You have to make it very clear to your incident manager that all of your resources are available to them to get the system back online. And, you have to back that up.

You have to run interference. You have to keep the “wrong” people from talking to the incident manager.

The incident manager does not need to be answering random questions.

The rank of the question asker doesn’t matter. Your incident manager must be allowed to focus 100% of their effort on resolving the problem and restoring the system.

“How much longer before the system’s back online?”

“What broke?”

“What caused this to happen?”

“What are you going to do to keep this from ever happening again?”

All of these questions are important, but not at the moment. At the moment, your incident manager is responsible for getting the system back online.

What kind of person makes a great incident manager?

You need someone smart that is mentally agile. You need someone willing to lead, to cause things to happen. They need to understand the needs of the users. They need to understand your organization’s mission, your vision, and your values.

They need to be highly skilled at analytical troubleshooting and have exceptional judgment.

Finally, they need solid technical skills in the areas being affected.
I’ve been fortunate. I’ve known two people that made world-class incident managers. Both individuals worked me at the nuclear plant and at the bank.

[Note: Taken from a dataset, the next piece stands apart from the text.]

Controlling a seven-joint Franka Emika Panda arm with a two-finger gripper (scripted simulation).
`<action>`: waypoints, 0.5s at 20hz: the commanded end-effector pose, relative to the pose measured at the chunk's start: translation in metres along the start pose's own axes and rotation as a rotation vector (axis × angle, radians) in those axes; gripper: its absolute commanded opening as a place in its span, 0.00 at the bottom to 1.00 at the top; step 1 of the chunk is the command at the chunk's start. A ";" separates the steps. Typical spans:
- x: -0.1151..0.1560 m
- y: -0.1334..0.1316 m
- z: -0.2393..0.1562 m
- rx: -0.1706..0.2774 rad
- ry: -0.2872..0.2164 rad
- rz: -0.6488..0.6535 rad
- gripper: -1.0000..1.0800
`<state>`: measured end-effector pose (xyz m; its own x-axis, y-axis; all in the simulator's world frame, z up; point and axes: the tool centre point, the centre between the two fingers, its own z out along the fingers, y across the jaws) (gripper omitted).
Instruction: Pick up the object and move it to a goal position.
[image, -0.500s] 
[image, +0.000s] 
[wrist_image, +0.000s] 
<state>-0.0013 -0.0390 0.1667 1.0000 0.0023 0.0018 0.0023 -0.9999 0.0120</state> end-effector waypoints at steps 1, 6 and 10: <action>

Both managed multiple, significant incidents with bull-dogged determination to fix the problem and restore service to the business users.
So, while the incident manager is leading the system restoration, there is typically a systems operations manager involved along with their systems operations staff.

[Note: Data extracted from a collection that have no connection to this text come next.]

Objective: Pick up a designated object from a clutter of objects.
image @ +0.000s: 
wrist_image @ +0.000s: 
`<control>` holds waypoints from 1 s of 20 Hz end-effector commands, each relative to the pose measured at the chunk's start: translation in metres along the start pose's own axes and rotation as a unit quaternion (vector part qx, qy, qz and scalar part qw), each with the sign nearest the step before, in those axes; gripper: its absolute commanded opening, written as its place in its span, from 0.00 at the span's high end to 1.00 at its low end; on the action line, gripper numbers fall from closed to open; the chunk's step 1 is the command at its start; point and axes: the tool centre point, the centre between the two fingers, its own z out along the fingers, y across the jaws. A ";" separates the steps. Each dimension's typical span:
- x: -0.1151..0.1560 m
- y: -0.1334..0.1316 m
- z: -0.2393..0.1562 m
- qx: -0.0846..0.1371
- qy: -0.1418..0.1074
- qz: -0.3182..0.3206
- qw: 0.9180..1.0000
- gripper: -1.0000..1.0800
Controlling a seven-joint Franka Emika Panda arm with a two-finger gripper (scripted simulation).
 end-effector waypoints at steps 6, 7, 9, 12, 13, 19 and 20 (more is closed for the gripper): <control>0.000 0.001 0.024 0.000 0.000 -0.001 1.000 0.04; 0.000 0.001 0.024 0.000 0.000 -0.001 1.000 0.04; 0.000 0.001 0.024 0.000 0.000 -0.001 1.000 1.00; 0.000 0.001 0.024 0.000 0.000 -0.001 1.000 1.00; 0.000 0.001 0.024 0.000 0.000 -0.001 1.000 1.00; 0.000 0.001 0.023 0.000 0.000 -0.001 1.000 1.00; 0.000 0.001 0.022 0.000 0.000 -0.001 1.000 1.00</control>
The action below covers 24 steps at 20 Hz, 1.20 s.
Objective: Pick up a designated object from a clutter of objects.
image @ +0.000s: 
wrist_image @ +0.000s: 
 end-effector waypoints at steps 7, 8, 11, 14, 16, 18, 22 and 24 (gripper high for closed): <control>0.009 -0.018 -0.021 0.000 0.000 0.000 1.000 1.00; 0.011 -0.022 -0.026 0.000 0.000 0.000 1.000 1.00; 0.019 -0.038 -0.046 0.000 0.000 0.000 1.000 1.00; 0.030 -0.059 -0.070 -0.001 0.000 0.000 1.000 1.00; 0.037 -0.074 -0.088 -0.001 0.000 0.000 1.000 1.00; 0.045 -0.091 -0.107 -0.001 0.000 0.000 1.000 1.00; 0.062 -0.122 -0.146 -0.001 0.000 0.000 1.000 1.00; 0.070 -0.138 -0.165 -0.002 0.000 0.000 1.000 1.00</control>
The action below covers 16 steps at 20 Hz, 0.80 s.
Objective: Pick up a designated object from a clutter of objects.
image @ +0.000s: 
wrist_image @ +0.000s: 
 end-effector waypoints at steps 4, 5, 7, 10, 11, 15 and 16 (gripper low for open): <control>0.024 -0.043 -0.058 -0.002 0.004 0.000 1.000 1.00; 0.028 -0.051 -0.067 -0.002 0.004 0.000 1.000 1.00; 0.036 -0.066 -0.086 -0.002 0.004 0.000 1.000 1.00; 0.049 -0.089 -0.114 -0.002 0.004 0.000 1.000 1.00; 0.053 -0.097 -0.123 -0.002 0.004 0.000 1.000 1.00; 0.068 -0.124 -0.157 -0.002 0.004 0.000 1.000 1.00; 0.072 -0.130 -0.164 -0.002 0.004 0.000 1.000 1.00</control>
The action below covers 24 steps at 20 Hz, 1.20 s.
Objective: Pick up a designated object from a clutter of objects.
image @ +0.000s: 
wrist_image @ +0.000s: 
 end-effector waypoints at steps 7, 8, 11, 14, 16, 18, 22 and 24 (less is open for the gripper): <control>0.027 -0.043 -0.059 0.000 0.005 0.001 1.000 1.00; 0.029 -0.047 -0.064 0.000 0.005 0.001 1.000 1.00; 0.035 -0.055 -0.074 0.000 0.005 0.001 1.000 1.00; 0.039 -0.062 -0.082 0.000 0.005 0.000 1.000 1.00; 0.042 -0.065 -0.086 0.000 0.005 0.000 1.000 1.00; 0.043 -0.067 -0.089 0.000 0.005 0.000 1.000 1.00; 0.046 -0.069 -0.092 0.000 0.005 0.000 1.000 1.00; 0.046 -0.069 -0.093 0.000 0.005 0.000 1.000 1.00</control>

Your systems operations manager and their staff are critical to both the on-going operation of the system and to support the system restoration and the preservation of available evidence to be used to complete causal analysis.

A really good system operations manager will be great at dealing with the typical problems that come up on a day-to-day basis. They will be great at dealing with most major system failures.

Every now and then, though, a system failure occurs that is an order of magnitude beyond anything considered to be typical. These are the kinds of major system outages being addressed here.

These are the outages that affect a huge percentage of your user base, cost the organization massive amounts of lost time and money. These kinds of system outages usually recur.

Note: If we were talking about the typically occurring significant system outage that your great systems operations manager can handle, it wouldn’t be YOUR problem. Would it?

So, during the effort, led by the incident manager, to restore the system your system operations manager and staff will be quite busy.

They will be pulling and interpreting system logs, etc. They will be investigating possible actions to take and the likely results. They will be taking a variety of actions and evaluating the results.

So… why do you need a dedicated incident manager as opposed to just having your system operations manager doing it?

You don’t always.

It depends entirely on the capabilities of your system operations manager in context of the nature of the current major system failure.

There a are a few things to consider.

How evolved is your system operations manager? How evolved is your system operations group?

If your system operations manager is new in position, they probably do NOT have high competence in the managing and leading part of the role. They probably are not fully engaged with your vision, values, strategies, etc. They probably require a lot of direction.

If your system operations manager has been in position a bit, is ready or nearly ready to move into their next, more advance, more responsible, role, they probably do have high competence. They are probably well aware of your vision, values, and strategies. They probably require little or no direction.

Maybe your system operations manager falls somewhere in the middle.

Unless you are convinced your systems operation manager is absolutely capable of both leading the incident response AND managing the system operations staff in support of the response, you have to dedicate someone to be incident manager.

What kinds of problems might you have when you insert a “foreign” incident manager to muck about in your system operations manager’s world?

Resentment and fear.

You can avoid these by making sure you have created a safe environment for your folks and by making sure your key people, in this case your system operations manager, are secure in their positions. But, in the face of a major problem such as this, you do not have the time to set things right, if they are not so at the time.

What you can do is this.

First, talk to your system manager. Make it crystal clear to them that the absolutely own the system and its operation and that’s their position is in no way at risk. Let them know that they are responsible to provide full support to the incident manager.

Next, meet with them both. Lay out your expectations for the work to restore the system. This your job as the leader. Make it clear the differences in the two roles.Make it clear they both have your full support.

I know this may all sound complicated. Later in this document I will summarize in simple terms.

Know that when this is occurring you will do fine. Follow the simple steps and use plain language. Be clear. Be succinct. Be the leader.